Lines with the word "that" are the ones wanted. Copy each of them from the entries below.

(Saved data entries):
◆ ◆ ◆ ◆
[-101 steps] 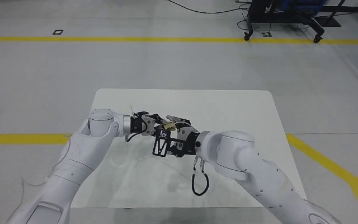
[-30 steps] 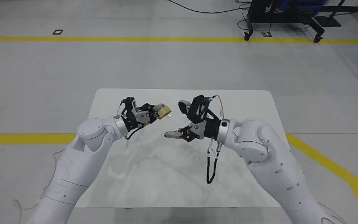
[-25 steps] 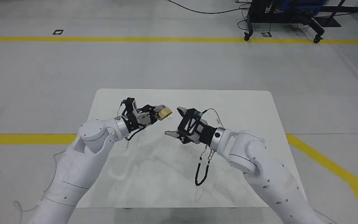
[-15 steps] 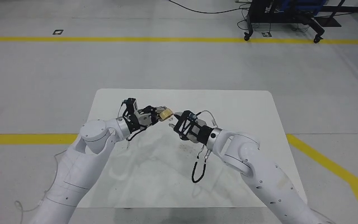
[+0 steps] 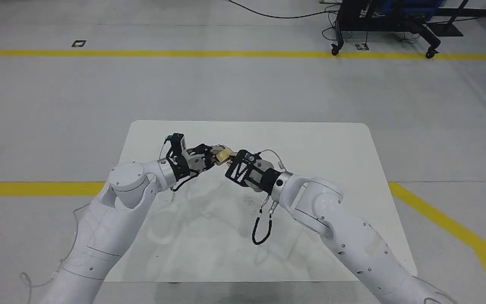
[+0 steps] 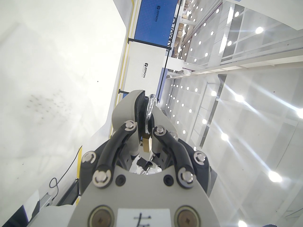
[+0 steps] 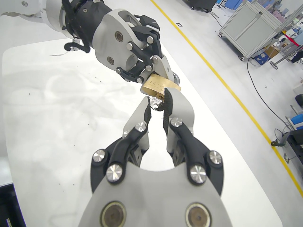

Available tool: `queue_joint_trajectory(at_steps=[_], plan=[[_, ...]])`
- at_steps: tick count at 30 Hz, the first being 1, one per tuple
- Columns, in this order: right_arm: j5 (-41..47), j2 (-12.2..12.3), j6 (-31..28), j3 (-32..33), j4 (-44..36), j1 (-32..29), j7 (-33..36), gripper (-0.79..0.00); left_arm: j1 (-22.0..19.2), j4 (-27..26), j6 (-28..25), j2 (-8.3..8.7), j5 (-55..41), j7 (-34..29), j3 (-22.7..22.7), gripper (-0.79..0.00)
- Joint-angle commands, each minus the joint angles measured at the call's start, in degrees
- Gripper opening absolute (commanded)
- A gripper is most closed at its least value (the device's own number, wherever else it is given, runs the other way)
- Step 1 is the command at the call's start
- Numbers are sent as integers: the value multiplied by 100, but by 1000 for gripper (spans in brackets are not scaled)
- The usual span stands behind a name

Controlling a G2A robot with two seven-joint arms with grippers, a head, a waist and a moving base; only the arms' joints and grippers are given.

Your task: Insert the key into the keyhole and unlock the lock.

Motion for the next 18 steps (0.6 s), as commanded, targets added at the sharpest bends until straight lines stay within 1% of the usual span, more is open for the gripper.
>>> queue_joint_trajectory(at_steps=[1, 7, 10, 12, 16, 18], plan=[[100, -12, 46, 18, 26, -7, -21, -785, -3, 8, 0, -3, 5, -10, -5, -785], [506, -41, 118, 118, 121, -44, -22, -785, -6, 8, -27, -12, 66, -25, -14, -785], [920, -54, 110, 216, 167, -71, -72, -785, 1, -2, -51, -13, 120, -29, -19, -785], [1369, -65, 110, 307, 228, -117, -114, -785, 1, -26, -82, -12, 212, -8, -19, -785], [2848, -95, 69, 587, 488, -213, -218, -785, 35, -116, -208, -8, 484, 61, 0, -785], [3381, -97, -8, 699, 629, -228, -180, -785, 61, -151, -239, -8, 536, 78, -8, -785]])
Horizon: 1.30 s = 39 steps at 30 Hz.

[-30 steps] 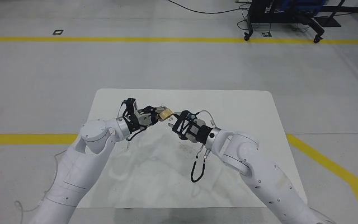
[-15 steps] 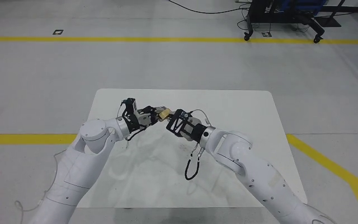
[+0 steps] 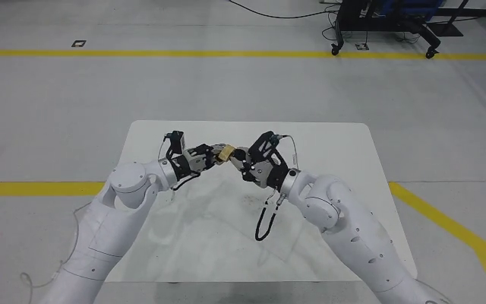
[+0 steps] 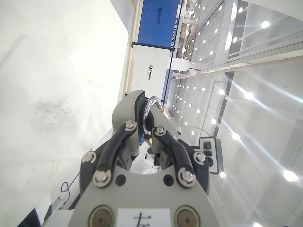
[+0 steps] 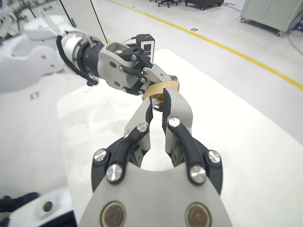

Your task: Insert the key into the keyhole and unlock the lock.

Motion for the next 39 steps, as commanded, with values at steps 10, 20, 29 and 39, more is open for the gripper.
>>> queue_joint_trajectory(at_steps=[10, 20, 29, 39], plan=[[2509, -27, -338, 310, 723, 70, 441, -785, 87, -161, -130, -2, 366, 95, 5, -785], [2641, 5, -437, 410, 668, 60, 623, 0, 139, -178, -148, -17, 243, 87, -93, -785], [1958, 115, -742, 673, 110, -181, 756, 0, 151, -169, -159, -32, 250, 60, -120, -785], [1890, 120, -765, 681, 87, -180, 764, 0, 151, -167, -86, -52, 285, 64, -108, -785]])
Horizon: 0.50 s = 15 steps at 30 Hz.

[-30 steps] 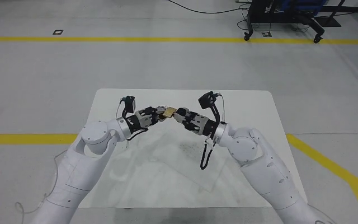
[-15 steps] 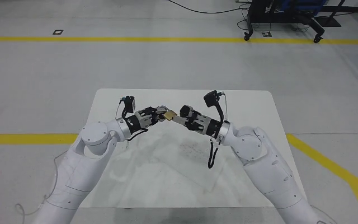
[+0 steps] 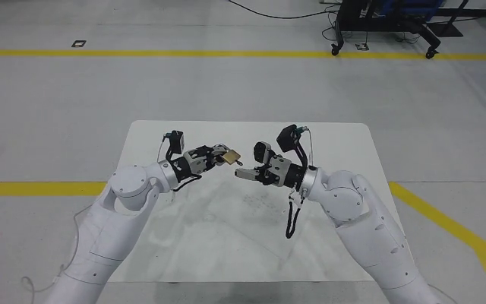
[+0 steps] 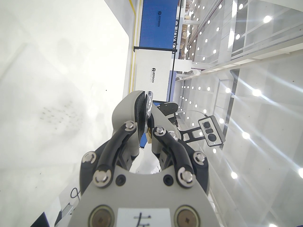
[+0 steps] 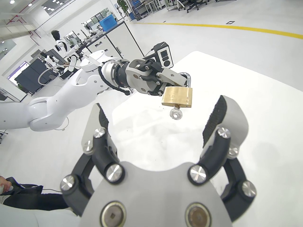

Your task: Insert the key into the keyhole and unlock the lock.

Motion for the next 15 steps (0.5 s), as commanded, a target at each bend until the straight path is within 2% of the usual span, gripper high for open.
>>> queue_joint_trajectory(at_steps=[1, 3, 5, 6, 7, 9, 12, 15], plan=[[-1, 0, 0, 0, 0, 0, 0, 0, -1, 4, 26, -3, -2, -2, 1, -785], [-147, 4, -21, -25, -51, -2, 6, 0, -5, 10, 44, -7, -5, 0, -4, -785], [-1004, 33, -119, -122, -190, 69, 207, -323, -5, 24, 67, -10, -9, -1, -10, -785], [-1516, 46, -110, -188, -262, 94, 288, -394, -8, 29, 82, -11, -15, -5, -13, -785], [-2011, 56, -155, -279, -367, 117, 347, -419, -10, 31, 89, -13, -17, -7, -16, -785], [-2886, 75, -275, -462, -526, 123, 408, -416, -9, 33, 106, -16, -11, 0, -18, -785], [-3426, 88, -334, -563, -589, 82, 252, -465, -13, 34, 126, -21, 0, -10, -13, -785], [-3669, 91, -279, -606, -644, 31, 79, -480, -25, 44, 141, -26, 10, -23, -8, -785]])
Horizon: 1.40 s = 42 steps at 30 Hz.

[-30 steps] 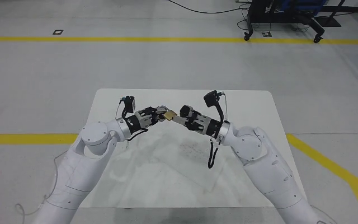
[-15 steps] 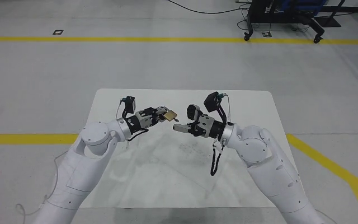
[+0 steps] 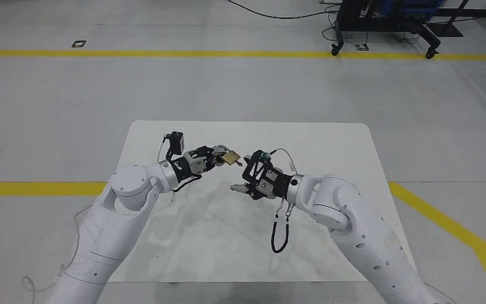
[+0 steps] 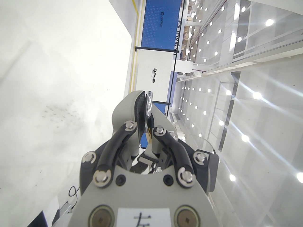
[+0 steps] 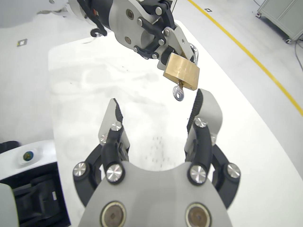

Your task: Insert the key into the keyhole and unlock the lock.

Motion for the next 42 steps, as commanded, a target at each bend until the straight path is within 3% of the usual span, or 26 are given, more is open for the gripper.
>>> queue_joint_trajectory(at_steps=[1, 10, 15, 17, 22, 34, 37, 42], plan=[[-186, 3, 56, -18, -44, -21, -76, -489, -6, 7, 4, -4, 4, -5, 1, -785], [-800, -26, 445, -214, -50, -25, -273, -526, -17, 15, 7, -17, 58, -25, 12, -785], [-533, -46, 573, -175, 56, -28, -381, -646, -13, 4, 9, -24, 86, -56, 25, -785], [-334, -52, 665, -115, 104, -58, -431, -785, -16, 2, 8, -26, 102, -64, 28, -785], [634, -69, 756, 89, 319, -136, -518, -785, -12, -7, -5, -30, 128, -98, 26, -785], [4450, -89, 229, 649, 1404, -164, -267, -785, 7, -24, -62, -37, 174, -176, 4, -785], [4980, -89, 100, 680, 1628, -109, -105, -785, 6, -25, -66, -38, 191, -189, 1, -785], [5094, -86, 21, 659, 1749, -35, -44, -785, 10, -26, -81, -43, 205, -200, -2, -785]])
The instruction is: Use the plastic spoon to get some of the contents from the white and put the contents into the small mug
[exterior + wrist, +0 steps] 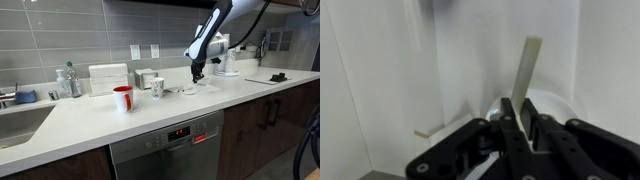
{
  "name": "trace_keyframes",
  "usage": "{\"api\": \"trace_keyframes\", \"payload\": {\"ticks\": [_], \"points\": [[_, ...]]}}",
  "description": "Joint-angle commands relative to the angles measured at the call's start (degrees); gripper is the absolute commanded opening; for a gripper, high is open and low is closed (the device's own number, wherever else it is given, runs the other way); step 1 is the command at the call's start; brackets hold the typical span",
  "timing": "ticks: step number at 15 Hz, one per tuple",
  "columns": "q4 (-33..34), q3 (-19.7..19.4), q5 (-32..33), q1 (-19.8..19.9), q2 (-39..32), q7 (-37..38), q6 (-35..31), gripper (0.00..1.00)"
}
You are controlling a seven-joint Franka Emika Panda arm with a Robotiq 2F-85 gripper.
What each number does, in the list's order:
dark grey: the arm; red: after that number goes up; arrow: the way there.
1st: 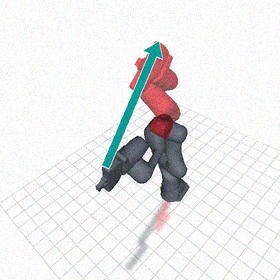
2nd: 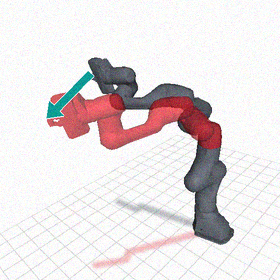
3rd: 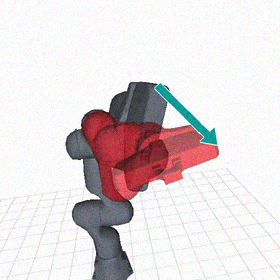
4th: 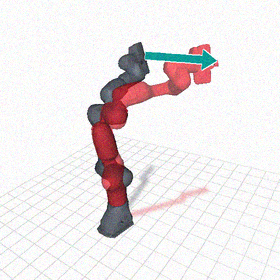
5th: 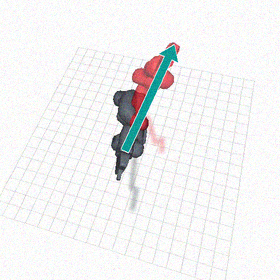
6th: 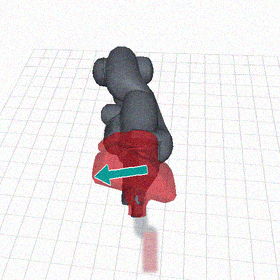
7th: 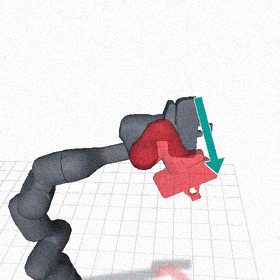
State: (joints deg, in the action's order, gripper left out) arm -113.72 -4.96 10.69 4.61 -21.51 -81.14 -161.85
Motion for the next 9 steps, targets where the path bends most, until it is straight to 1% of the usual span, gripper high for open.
{"api": "trace_keyframes", "payload": {"ticks": [1, 9], "points": [[1.4, -0.6, 5.3, -0.6, -1.2, 4.6, -0.1, 0.04], [4.3, 0.2, 9.0, -0.8, -3.5, 8.4, 0.9, 0.04]]}}
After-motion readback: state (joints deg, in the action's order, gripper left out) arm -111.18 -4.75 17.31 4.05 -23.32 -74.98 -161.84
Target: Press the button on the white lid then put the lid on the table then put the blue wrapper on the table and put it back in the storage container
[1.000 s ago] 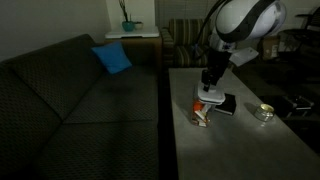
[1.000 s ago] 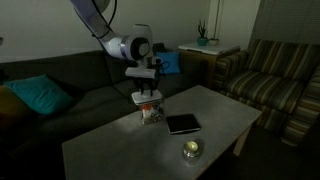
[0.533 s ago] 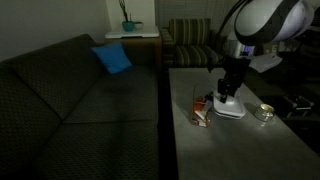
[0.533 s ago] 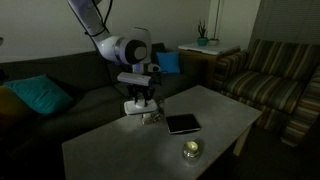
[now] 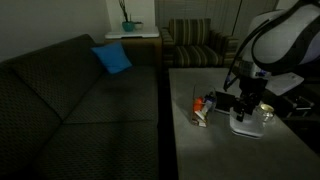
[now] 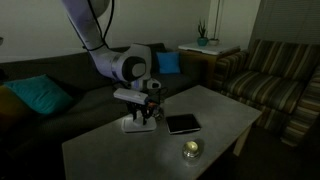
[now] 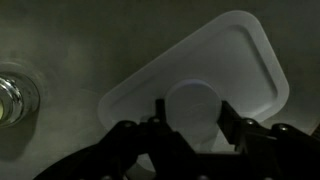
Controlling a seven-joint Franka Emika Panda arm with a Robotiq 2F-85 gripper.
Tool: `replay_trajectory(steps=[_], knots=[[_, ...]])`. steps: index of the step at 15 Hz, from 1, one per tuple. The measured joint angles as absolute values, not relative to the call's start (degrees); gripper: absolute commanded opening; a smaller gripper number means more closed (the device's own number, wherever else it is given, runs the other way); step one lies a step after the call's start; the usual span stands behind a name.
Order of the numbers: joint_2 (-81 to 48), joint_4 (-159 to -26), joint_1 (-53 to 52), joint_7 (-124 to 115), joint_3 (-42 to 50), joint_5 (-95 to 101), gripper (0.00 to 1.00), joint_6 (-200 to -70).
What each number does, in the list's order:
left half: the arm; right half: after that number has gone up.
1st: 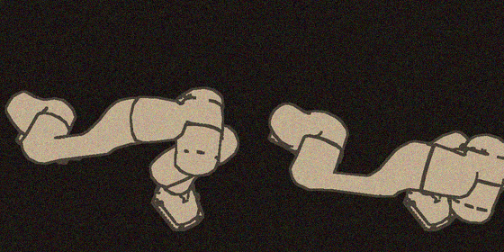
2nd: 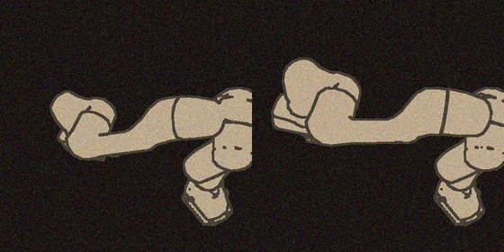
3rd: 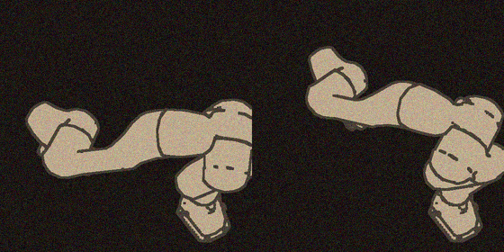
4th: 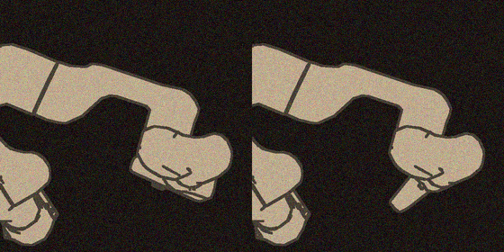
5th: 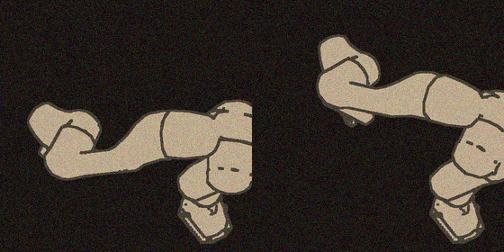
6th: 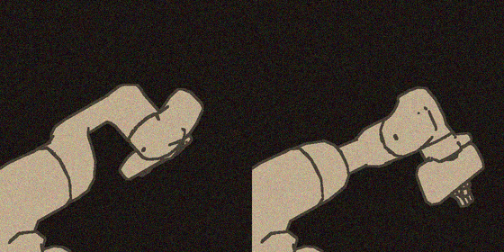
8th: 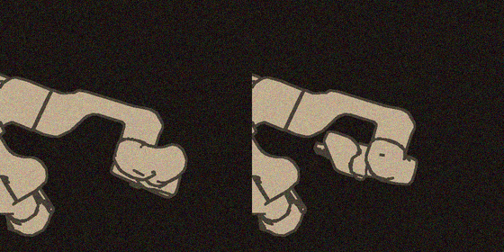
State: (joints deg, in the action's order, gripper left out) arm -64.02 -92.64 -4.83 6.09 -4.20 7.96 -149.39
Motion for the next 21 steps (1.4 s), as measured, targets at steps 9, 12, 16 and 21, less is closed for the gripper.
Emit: replay_trajectory(steps=[9, 12, 16, 21], knots=[[-76.3, -85.1, -6.0, -4.4, -0.7, 5.4, 0.29, -163.5], [-79.5, -80.7, -6.2, -6.0, -0.4, 4.4, 0.29, -164.8], [-82.7, -74.8, -6.6, -6.5, -0.4, 3.7, 0.29, -165.1], [-84.3, -71.7, -6.8, -6.5, -0.5, 3.6, 0.47, -165.9]])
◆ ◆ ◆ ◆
(SOLUTION TO THIS EXERCISE):
dark grey: the arm; red: after that number goes up; arrow: the way there.
left half: the arm; right half: after that number has gone up.

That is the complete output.